* **Exercise data**:
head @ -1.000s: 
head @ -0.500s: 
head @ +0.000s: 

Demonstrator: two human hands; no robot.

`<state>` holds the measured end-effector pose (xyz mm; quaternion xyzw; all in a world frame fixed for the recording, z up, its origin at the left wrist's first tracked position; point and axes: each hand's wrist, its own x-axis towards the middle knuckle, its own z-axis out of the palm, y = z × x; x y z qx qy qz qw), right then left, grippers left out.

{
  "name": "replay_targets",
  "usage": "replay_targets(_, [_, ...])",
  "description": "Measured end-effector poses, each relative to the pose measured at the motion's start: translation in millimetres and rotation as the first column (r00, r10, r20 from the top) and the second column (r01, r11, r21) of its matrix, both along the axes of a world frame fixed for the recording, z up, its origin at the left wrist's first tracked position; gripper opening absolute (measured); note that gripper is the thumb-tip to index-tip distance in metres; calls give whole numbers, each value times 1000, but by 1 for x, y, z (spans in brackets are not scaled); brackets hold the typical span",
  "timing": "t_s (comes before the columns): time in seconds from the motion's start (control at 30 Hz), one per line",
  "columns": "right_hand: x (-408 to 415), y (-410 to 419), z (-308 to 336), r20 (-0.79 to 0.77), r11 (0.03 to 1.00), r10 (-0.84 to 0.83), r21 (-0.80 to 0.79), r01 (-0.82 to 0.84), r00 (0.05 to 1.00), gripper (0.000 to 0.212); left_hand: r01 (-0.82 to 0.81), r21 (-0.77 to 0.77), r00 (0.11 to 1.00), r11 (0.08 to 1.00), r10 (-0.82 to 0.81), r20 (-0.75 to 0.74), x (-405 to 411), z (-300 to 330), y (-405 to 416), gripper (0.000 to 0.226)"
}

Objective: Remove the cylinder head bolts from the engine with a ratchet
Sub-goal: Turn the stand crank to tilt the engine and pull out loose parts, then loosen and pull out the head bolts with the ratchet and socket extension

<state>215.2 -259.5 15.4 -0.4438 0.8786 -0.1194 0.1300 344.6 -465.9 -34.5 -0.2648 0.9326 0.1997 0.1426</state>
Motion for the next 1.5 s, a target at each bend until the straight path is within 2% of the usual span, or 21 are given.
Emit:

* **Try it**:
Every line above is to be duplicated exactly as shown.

* **Problem solution**:
head @ -1.000s: 
head @ -0.500s: 
head @ +0.000s: 

Demonstrator: two human hands; no robot.

`<state>` holds the measured end-effector pose (xyz mm; quaternion xyzw; all in a world frame fixed for the recording, z up, its origin at the left wrist's first tracked position; point and axes: each hand's wrist, its own x-axis towards the middle knuckle, its own z-axis out of the palm, y = z × x; x y z qx qy qz qw), right then left, grippers left out.

{
  "name": "replay_targets",
  "usage": "replay_targets(_, [_, ...])",
  "description": "Measured end-effector poses, each relative to the pose measured at the motion's start: translation in millimetres and rotation as the first column (r00, r10, r20 from the top) and the second column (r01, r11, r21) of its matrix, both along the axes of a world frame fixed for the recording, z up, its origin at the left wrist's first tracked position; gripper opening absolute (measured); note that gripper is the thumb-tip to index-tip distance in metres; calls give whole numbers, each value times 1000, but by 1 for x, y, z (spans in brackets are not scaled); brackets hold the typical span",
  "timing": "t_s (comes before the columns): time in seconds from the motion's start (control at 30 Hz), one per line",
  "columns": "right_hand: x (-408 to 415), y (-410 to 419), z (-308 to 336), r20 (-0.79 to 0.77), r11 (0.03 to 1.00), r10 (-0.84 to 0.83), r21 (-0.80 to 0.79), r01 (-0.82 to 0.84), r00 (0.05 to 1.00), gripper (0.000 to 0.212); left_hand: r01 (-0.82 to 0.81), r21 (-0.77 to 0.77), r00 (0.11 to 1.00), r11 (0.08 to 1.00), r10 (-0.82 to 0.81), r20 (-0.75 to 0.74), x (-405 to 411), z (-300 to 330), y (-405 to 416), gripper (0.000 to 0.226)"
}

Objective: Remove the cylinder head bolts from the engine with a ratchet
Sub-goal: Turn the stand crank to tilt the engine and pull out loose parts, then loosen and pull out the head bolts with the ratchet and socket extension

<state>215.2 -259.5 15.4 -0.4438 0.8786 -0.1194 0.1300 344.6 -465.9 -34.5 -0.2648 0.9326 0.1997 0.1426</state>
Motion for the next 1.5 s, a target at each bend until the straight path is within 2% of the usual span, or 21 are given.
Emit:

With this, there is nothing more to the exercise.